Now, let’s do what we came for and train our multi-class classification model! We have three components:
- the train.py function.
- the bash script that installs all the requirements and starts the training script.
- the bash script that contains the specification for the remote server and runs the job: What container, how much RAM/GPUs/etc shall be used
For our experiments we will use Wandb for tracking the experiments and subsequently run sweeps for hyper-parameter tuning. Using a tool such as Wandb is optional but highly recommended. It is good practice to get used to use such DevOps tool while building, training and testing models.
Add login tokens and credentials:
- If you want to run the python scripts above without modification, you therefore need to create a Wandb account and provide your login credentials as indicated in the script. Otherwise, comment out the respective lines in the script.
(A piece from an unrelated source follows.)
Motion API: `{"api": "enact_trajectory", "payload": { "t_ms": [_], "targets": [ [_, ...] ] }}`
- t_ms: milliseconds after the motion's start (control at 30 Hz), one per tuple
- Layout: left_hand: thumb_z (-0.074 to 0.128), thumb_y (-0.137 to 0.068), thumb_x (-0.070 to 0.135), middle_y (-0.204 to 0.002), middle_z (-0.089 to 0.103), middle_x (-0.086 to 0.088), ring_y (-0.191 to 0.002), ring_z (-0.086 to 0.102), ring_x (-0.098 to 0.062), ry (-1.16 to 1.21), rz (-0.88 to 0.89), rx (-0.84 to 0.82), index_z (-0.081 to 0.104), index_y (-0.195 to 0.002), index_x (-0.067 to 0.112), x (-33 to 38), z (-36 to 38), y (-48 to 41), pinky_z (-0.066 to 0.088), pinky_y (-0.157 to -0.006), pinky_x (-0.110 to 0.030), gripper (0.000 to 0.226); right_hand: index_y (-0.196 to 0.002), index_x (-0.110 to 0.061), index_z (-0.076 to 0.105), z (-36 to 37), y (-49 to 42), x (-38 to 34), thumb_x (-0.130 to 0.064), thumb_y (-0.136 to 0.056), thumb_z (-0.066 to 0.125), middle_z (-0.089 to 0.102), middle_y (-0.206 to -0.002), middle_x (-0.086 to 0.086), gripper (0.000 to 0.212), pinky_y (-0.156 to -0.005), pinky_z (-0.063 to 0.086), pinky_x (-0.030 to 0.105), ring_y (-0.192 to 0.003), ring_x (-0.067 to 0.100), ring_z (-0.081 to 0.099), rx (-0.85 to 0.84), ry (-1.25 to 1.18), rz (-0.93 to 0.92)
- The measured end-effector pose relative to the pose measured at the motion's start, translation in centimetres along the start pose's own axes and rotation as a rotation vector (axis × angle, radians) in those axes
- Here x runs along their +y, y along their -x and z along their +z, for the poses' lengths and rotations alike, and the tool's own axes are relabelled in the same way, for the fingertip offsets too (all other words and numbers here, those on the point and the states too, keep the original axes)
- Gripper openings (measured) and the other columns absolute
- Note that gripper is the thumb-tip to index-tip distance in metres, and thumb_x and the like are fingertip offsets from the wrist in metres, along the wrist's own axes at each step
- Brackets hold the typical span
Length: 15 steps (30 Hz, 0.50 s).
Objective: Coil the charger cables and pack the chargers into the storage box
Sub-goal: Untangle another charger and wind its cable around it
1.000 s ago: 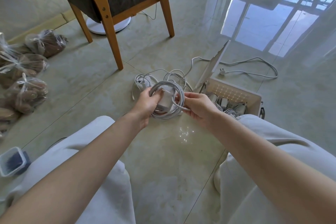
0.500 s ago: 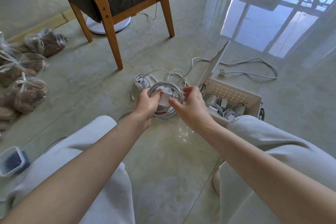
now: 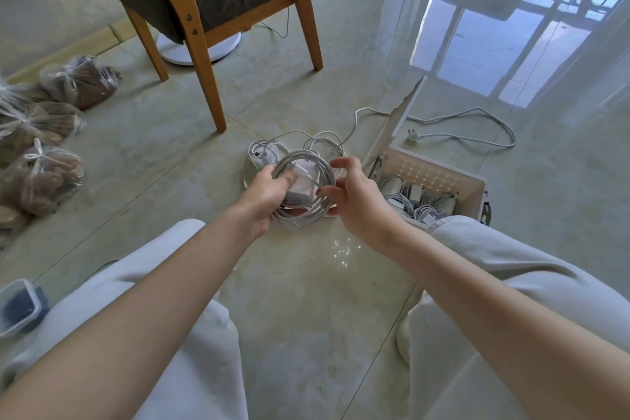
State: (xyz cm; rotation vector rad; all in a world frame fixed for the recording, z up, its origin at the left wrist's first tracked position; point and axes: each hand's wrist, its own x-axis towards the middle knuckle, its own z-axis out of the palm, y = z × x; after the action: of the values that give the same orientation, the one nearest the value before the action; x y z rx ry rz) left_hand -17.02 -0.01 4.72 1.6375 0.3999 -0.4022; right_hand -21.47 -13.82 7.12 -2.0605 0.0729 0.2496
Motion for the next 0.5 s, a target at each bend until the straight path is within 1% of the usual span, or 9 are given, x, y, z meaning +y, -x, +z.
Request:
{"api": "enact_trajectory", "payload": {
  "t_ms": [33,133,200,233,300,367,400,467,500],
  "targets": [
    [0.044,-0.100,0.014,-0.104,0.062,-0.011,-0.083,0.061,-0.020,-0.002,-0.002,-0.003,0.051,-0.122,0.011,0.1,-0.2,0.0,0.051,-0.064,-0.031,0.023,-0.126,-0.011,0.036,-0.1,-0.2,0.0,-0.009,-0.094,0.050,0.066,-0.102,0.007,0.036,-0.086,0.051,0.037,-0.093,0.024,0.063,-0.006,-0.044,0.020],
    [0.048,-0.099,0.020,-0.091,0.062,-0.007,-0.074,0.061,-0.018,0.016,0.008,0.021,0.051,-0.120,0.011,0.2,-0.1,0.1,0.050,-0.058,-0.029,0.023,-0.130,-0.013,0.035,-0.2,-0.1,0.2,-0.015,-0.093,0.053,0.061,-0.104,0.002,0.041,-0.082,0.046,0.028,-0.099,0.019,0.058,-0.052,0.004,0.014],
    [0.049,-0.098,0.023,-0.087,0.061,-0.006,-0.062,0.062,-0.014,0.044,0.006,0.036,0.050,-0.118,0.011,0.1,0.2,0.3,0.051,-0.054,-0.026,0.023,-0.135,-0.016,0.033,0.0,0.1,0.6,-0.013,-0.092,0.055,0.054,-0.112,0.002,0.048,-0.091,0.044,0.033,-0.108,0.021,0.054,-0.012,0.074,-0.072],
    [0.049,-0.098,0.023,-0.088,0.061,-0.007,-0.059,0.062,-0.014,0.051,0.003,0.036,0.049,-0.117,0.011,0.1,0.4,0.4,0.051,-0.051,-0.025,0.023,-0.136,-0.018,0.034,0.2,0.2,0.8,-0.011,-0.090,0.056,0.050,-0.119,0.005,0.051,-0.096,0.042,0.035,-0.112,0.022,0.051,0.031,0.147,-0.141],
    [0.050,-0.098,0.022,-0.095,0.060,-0.010,-0.065,0.061,-0.015,0.049,0.013,0.035,0.048,-0.114,0.011,-0.1,0.8,0.5,0.052,-0.053,-0.027,0.020,-0.130,-0.018,0.045,0.7,0.2,1.2,-0.009,-0.085,0.061,0.047,-0.124,0.010,0.049,-0.098,0.040,0.038,-0.114,0.028,0.047,0.151,0.422,-0.309],
    [0.051,-0.097,0.021,-0.096,0.061,-0.011,-0.068,0.061,-0.014,0.029,0.047,0.022,0.048,-0.110,0.012,-0.3,1.2,0.5,0.052,-0.061,-0.028,0.016,-0.109,-0.013,0.061,1.0,-0.1,1.7,-0.009,-0.078,0.065,0.055,-0.111,0.011,0.032,-0.087,0.046,0.041,-0.103,0.032,0.052,0.305,0.669,-0.468],
    [0.051,-0.097,0.020,-0.093,0.061,-0.009,-0.063,0.062,-0.011,0.022,0.062,0.008,0.048,-0.109,0.012,-0.3,1.4,0.5,0.051,-0.061,-0.025,0.015,-0.099,-0.013,0.064,0.9,-0.2,1.7,-0.011,-0.076,0.064,0.058,-0.101,0.010,0.024,-0.080,0.048,0.040,-0.095,0.032,0.055,0.353,0.730,-0.507],
    [0.052,-0.097,0.019,-0.087,0.061,-0.005,-0.051,0.062,-0.005,0.007,0.081,-0.021,0.048,-0.111,0.013,-0.3,1.6,0.6,0.051,-0.054,-0.020,0.016,-0.089,-0.014,0.065,0.8,-0.5,1.5,-0.015,-0.072,0.060,0.059,-0.088,0.007,0.017,-0.071,0.051,0.037,-0.084,0.031,0.057,0.373,0.798,-0.559],
    [0.052,-0.097,0.019,-0.088,0.061,-0.004,-0.051,0.062,-0.004,-0.002,0.090,-0.026,0.048,-0.111,0.013,-0.4,1.6,0.5,0.051,-0.053,-0.019,0.016,-0.087,-0.013,0.065,0.8,-0.5,1.4,-0.014,-0.072,0.058,0.058,-0.085,0.007,0.017,-0.069,0.051,0.036,-0.081,0.031,0.057,0.353,0.802,-0.566]
  ]
}}
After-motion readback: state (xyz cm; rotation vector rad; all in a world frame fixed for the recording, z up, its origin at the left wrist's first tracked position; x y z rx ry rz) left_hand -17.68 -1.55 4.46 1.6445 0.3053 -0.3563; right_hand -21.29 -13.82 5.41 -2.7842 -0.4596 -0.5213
- The same is true if you want to directly push your trained model to the huggingface hub.
Store your login-tokens as txt files to read them in directly and do not push them by adding the folder in which they are nested to the gitignore.
To train the multi-class classification model we cd in the cloned repo and run:
bash run-job.sh
This will invoke the three components mentioned above and:
- train the model
- log all training details to Wandb and
- automatically pushes the best model on your huggingface hub
(if you provided your Login credentials in the train.py script).
In the train.py script you may notice that training parameters are given. Tuning this parameters and finding the optimal values for the problem at place is a common way to increase model performance. This is called hyperparameter-tuning. Basically we re-run the experiment with different combination of parameter values and log the results. Subsequently, we can find the best performing combination and re-train the model one last time with these optimal configuration and push it to the hub.
For hyperparmater-tuning we are using wandb again. To run hyperparameter tuning you can use the bash script as follows:
bash run-job-hyper.sh
If it ran successfully you will have a great overview of the training such as:
And obtain the best parameters:
As you can see we further improved our f1-score to over 91%! Great!
And the model is pushed to the hub and ready for inference!